The Kenya National Union of Nurses (KNUN) has stood its ground on the strike slotted for Monday, February 4.
The Union’s General Secretary Seth Panyako Saturday said that if a return-to-work formula is not fully implemented, then they will have no choice but to down tools, except for nurses in Mombasa, Migori and Machakos counties who have been paid allowances as per the agreement.
“We will stand our ground, we will not call off the strike and this is going to be the worst strike in the history of Kenya,” said Panyako.
“The government (had) only Sunday to avert this strike. If Salaries and Remuneration Commission continues to play cat and mouse games, then the strike will proceed as planned.”

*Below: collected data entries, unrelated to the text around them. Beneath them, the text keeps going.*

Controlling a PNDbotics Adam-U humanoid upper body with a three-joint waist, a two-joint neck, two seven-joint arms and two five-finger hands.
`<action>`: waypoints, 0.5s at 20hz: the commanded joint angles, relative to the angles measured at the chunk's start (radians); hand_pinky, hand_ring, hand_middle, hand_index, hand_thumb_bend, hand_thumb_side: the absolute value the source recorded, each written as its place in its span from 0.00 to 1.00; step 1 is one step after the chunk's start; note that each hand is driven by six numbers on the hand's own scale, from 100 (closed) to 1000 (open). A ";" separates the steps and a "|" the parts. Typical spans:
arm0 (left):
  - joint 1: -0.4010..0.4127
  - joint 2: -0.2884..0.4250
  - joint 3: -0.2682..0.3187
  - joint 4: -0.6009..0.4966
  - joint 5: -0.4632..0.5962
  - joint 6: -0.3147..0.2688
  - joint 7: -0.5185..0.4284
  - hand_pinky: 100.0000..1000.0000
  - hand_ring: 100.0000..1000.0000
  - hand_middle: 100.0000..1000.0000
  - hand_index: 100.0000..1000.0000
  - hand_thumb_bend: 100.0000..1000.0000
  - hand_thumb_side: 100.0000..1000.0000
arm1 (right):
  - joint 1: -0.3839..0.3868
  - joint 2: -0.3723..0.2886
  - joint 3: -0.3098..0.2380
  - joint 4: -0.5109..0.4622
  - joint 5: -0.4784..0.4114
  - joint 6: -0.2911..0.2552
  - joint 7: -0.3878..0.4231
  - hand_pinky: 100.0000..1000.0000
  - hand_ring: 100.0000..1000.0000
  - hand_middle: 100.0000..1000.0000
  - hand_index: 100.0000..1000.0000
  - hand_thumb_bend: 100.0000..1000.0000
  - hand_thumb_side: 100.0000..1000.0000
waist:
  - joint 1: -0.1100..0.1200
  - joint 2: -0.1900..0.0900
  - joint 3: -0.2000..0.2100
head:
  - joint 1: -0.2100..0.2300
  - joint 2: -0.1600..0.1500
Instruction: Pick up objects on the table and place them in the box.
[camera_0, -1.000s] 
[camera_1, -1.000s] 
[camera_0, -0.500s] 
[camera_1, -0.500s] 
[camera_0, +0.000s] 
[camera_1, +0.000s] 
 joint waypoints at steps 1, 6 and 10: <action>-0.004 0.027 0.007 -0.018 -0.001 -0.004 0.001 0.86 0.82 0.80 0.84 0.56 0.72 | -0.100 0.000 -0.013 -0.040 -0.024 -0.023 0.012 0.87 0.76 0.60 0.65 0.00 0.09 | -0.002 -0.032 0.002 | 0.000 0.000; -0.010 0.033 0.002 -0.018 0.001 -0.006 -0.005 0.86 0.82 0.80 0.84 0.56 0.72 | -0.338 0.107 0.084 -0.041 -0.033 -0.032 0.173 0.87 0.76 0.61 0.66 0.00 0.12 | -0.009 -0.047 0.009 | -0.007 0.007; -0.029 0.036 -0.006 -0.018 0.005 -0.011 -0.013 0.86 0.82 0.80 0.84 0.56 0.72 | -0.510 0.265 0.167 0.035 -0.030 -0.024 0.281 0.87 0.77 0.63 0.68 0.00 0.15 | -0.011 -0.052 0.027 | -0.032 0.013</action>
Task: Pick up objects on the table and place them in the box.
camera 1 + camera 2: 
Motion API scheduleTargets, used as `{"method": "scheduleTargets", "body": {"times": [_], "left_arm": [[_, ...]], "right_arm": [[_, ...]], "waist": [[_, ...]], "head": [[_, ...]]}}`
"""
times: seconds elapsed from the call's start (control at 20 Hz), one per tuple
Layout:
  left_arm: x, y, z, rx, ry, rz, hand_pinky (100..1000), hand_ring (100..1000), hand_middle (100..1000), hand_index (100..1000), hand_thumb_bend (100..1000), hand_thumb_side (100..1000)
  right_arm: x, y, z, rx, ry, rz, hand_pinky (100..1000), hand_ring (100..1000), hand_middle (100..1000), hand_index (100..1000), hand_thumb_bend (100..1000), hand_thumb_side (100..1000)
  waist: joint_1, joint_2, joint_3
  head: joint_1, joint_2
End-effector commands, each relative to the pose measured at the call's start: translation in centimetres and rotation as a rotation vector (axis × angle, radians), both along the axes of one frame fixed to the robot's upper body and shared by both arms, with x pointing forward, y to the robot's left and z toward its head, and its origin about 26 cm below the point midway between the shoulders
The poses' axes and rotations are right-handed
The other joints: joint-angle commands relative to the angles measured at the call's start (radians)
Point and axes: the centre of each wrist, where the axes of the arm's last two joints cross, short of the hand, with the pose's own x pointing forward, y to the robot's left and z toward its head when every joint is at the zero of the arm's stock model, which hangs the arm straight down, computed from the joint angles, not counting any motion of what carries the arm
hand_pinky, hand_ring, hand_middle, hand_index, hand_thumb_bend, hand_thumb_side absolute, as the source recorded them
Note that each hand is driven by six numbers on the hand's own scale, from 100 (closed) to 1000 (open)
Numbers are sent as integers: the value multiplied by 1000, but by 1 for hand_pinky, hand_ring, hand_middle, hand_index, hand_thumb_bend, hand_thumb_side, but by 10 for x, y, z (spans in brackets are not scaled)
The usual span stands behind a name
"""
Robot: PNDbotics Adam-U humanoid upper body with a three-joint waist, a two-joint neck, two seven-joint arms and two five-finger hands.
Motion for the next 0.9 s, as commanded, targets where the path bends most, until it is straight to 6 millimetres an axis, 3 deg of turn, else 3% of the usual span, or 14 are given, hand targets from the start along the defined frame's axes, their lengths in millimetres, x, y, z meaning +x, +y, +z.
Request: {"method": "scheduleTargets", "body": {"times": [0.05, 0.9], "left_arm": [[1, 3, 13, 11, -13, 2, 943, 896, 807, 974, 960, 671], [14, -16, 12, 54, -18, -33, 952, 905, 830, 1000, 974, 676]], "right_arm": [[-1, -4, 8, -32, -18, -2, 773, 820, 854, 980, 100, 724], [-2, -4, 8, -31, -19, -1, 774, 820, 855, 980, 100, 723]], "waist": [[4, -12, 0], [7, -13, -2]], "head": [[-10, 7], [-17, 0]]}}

On February 4, he strike will start in West Pokot, Kisumu, Nairobi, Kisii, Taita-Taveta, Nyandarua, Trans Nzoia, Elgeyo Marakwet, Wajir, Nyeri and Kitui counties.
On February 6, Kiambu, Homa Bay and Marsabit counties will join in the strike while Kwale, Garissa, Samburu, Kirinyaga and Embu nurses will down tools on February 11.
Murang’a, Busia, Nakuru and Siaya join their colleagues on February 18. “A total of 24 counties will be affected,” said Panyako.
Eighteen others are yet to receive the notice, having shown commitment to meet the return-to-work agreement and a one-month grace period to comply.
They include Baringo, Laikipia, Meru, Bungoma, Nyamira, Isiolo, Kajiado, Kakamega, Kericho, Kilifi, Lamu, Nandi, Narok, Makueni, Turkana, Uasin Gishu, Bomet and Tana River.
The strike was suspended in Mandera, Tharaka Nithi and Vihiga counties.
Meanwhile, the Cabinet Secretary for Labour and Social Protection, Mr Ukur Yatani, urged the nurses union to suspend the planned strike.
The CS said he has appointed a conciliation committee that will look into the issues raised and file a report within 30 days.
He said the issue at hand was “non-implementation of a comprehensive return-to-work agreement that was entered into between parties and witnessed by key representatives of nurses, Council of Governors and Ministry of Health officials on November 2, 2017.
“Acknowledging that the health sector provides critical, essential services and noting that their disruption will not only be injurious to the well-being of citizens but also cause a serious security threat, it is imperative that all efforts be made to insulate the sector from interruptions …” said the minister in a statement.
“In view of conformity with the provision of sections 70 (2) of the Labour Relations Act, I have appointed a Conciliation Committee to be chaired by Mr Harun Mwaura … it will assist the parties to mediate, amicably resolve the impasse, and file a report to me within 30 days,” he said.
Responding to the impending strike, the Council of Governors chairperson Wycliffe Oparanya assured the Ministry, nurses and the public of their commitment to work with the Coalition Committee for expeditious conclusion of the health issue.
“We thank the Ministry for appointing a committee to assist both levels of government resolve this impasse. The step will mitigate any service delivery interruption to Kenyans,” said Mr Oparanya.
The union has accused the Ministry of Labour of frustrating implementation of the agreement by placing preconditions that must be met by county governments before it authorises the payments.
“When we issued our strike notices last November, the Minister kept quiet and only appointed a reconciliator last Friday. We find these games played by the ministry as tricks meant to sabotage President Uhuru Kenyatta’s Big Four Agenda. As a union, we shall not accept them,” said Panyako.